* _TASK DESCRIPTION_:
Beneath this task are records; count the lines among them that contain the word "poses" and answer with the number only.

=== Begin Enclosure ===

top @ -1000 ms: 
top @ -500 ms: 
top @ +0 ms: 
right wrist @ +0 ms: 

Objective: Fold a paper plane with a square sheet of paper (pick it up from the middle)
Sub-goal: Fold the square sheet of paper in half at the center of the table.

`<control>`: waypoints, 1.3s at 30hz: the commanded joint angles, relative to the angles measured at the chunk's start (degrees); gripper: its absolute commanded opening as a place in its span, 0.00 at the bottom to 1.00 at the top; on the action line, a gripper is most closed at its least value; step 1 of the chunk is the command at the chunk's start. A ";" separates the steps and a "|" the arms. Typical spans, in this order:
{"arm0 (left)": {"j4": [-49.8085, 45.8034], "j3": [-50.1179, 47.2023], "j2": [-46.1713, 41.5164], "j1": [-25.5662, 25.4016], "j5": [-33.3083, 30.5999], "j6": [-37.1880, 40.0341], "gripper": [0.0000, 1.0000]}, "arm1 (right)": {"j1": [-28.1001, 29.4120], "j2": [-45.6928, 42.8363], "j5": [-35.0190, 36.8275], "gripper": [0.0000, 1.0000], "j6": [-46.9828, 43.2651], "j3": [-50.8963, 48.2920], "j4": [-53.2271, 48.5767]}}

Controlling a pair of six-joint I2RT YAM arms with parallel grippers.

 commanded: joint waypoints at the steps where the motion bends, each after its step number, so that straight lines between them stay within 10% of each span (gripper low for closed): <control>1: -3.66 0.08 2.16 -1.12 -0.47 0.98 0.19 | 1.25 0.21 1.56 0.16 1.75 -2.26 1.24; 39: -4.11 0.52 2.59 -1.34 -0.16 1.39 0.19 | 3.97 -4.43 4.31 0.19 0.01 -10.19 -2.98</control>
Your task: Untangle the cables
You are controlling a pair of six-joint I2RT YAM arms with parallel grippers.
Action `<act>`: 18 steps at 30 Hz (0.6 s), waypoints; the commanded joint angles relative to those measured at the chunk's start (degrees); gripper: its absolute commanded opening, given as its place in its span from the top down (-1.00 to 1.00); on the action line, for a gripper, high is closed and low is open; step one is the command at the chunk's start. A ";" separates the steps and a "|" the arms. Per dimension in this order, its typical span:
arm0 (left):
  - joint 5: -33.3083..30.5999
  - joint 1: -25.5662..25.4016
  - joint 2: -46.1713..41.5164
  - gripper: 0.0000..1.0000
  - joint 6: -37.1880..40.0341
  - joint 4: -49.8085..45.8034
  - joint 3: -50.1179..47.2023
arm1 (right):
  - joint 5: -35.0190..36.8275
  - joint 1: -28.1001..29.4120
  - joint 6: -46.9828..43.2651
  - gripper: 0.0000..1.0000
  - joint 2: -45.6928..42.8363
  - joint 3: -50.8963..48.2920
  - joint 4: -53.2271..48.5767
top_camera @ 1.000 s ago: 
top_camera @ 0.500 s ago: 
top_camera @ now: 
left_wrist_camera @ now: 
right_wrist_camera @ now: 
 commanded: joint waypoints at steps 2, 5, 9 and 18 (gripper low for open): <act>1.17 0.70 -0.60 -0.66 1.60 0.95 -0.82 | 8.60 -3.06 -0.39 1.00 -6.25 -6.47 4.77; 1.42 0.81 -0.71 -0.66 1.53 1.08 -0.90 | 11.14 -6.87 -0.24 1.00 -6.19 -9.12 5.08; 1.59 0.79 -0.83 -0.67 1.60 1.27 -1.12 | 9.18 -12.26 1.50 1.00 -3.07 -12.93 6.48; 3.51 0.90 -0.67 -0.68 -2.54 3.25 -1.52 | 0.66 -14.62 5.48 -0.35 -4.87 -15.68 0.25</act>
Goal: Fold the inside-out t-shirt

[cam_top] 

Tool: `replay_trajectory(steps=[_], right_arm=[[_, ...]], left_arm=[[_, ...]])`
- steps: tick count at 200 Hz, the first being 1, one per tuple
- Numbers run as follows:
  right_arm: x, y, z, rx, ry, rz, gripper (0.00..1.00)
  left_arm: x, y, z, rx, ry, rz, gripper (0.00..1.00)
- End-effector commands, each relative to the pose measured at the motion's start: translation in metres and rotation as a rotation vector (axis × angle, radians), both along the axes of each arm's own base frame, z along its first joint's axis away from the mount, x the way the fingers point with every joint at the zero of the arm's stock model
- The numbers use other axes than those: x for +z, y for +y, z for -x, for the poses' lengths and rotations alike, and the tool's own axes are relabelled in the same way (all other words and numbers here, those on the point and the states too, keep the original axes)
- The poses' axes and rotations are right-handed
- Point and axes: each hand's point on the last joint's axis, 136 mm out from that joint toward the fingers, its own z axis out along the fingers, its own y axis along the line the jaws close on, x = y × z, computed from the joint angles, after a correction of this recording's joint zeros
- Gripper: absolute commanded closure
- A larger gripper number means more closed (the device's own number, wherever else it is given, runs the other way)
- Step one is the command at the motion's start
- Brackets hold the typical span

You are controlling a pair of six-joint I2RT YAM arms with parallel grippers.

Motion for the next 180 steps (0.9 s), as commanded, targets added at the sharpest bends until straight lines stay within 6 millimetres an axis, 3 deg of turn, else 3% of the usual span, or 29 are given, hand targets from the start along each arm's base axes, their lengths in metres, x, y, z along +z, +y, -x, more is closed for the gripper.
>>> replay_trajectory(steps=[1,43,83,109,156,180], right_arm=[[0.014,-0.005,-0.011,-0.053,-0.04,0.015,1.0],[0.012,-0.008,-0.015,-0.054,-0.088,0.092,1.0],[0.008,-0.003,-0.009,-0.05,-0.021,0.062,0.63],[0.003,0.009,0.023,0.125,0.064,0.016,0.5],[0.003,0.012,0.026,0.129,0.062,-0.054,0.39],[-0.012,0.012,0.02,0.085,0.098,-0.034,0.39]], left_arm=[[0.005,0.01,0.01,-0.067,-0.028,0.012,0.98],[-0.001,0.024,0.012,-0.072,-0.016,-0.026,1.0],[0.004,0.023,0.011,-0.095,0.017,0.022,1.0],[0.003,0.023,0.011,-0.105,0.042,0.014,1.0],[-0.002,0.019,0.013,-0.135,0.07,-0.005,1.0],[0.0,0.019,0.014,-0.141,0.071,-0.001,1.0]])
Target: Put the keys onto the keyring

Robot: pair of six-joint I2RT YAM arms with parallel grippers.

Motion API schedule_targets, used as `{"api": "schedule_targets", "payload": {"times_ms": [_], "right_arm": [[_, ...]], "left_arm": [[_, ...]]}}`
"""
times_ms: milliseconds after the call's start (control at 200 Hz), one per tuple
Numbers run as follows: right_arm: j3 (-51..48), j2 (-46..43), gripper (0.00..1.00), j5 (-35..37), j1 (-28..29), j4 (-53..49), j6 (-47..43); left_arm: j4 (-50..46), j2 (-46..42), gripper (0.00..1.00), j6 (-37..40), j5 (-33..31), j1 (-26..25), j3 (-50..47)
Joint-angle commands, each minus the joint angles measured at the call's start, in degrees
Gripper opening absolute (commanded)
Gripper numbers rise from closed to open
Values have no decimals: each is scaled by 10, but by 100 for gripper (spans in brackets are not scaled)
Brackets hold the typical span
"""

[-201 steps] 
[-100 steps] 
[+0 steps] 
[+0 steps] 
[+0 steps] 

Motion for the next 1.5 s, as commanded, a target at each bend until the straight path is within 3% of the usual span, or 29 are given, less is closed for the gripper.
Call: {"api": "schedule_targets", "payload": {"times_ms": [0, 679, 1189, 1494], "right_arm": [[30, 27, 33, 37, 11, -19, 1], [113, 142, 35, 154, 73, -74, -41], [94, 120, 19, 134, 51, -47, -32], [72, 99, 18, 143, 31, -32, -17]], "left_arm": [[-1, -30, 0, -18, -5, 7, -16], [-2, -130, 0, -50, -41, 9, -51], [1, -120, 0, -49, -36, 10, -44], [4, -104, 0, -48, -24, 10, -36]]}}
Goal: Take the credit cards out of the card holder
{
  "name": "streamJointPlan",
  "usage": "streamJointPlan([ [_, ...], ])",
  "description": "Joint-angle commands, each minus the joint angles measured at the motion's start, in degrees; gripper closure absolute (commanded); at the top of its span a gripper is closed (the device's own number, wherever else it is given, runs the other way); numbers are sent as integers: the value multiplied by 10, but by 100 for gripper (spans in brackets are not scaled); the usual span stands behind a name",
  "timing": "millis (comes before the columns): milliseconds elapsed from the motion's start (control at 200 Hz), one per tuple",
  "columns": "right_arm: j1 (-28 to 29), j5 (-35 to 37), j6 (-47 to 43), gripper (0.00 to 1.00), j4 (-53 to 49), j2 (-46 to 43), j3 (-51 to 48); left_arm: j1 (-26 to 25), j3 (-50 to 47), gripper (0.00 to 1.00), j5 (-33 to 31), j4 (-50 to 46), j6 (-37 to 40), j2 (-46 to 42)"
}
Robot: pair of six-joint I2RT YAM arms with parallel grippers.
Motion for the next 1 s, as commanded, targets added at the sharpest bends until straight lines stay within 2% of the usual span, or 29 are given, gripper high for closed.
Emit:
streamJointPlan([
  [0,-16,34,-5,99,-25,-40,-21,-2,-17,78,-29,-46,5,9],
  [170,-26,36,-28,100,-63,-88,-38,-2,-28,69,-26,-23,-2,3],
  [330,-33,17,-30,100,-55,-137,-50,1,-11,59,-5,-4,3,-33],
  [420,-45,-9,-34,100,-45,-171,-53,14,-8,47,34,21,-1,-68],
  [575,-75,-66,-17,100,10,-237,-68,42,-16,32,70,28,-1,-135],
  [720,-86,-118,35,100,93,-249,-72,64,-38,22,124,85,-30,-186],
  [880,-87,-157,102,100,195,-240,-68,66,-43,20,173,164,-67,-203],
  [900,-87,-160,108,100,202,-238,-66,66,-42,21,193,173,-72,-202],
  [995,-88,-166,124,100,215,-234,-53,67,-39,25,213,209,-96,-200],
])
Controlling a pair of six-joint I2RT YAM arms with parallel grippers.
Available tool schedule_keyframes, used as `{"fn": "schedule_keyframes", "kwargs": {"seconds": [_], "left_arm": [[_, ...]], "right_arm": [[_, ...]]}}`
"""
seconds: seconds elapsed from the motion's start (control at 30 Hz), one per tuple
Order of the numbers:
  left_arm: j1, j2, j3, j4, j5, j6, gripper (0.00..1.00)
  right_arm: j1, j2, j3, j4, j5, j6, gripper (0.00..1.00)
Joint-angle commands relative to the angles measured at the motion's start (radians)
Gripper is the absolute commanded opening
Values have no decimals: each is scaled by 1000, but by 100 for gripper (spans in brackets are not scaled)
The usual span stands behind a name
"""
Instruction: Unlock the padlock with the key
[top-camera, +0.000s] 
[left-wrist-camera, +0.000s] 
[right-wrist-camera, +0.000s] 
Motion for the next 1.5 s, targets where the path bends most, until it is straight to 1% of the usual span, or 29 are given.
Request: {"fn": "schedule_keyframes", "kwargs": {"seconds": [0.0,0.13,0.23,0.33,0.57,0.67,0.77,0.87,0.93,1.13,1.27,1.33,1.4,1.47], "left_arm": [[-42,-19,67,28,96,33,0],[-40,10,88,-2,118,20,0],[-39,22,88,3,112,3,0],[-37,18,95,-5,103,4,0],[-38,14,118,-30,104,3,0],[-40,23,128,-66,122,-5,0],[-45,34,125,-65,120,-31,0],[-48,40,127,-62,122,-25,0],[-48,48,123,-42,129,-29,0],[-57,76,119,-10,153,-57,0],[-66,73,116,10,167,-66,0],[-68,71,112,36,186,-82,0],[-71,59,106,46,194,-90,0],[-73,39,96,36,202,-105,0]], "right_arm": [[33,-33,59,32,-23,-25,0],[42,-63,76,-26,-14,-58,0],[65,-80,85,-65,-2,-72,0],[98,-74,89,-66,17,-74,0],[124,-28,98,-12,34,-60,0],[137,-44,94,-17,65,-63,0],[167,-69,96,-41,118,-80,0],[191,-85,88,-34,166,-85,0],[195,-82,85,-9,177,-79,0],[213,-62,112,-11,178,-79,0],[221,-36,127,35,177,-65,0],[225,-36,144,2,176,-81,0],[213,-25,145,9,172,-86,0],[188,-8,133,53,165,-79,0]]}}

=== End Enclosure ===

* _WRITTEN SOLUTION_:
2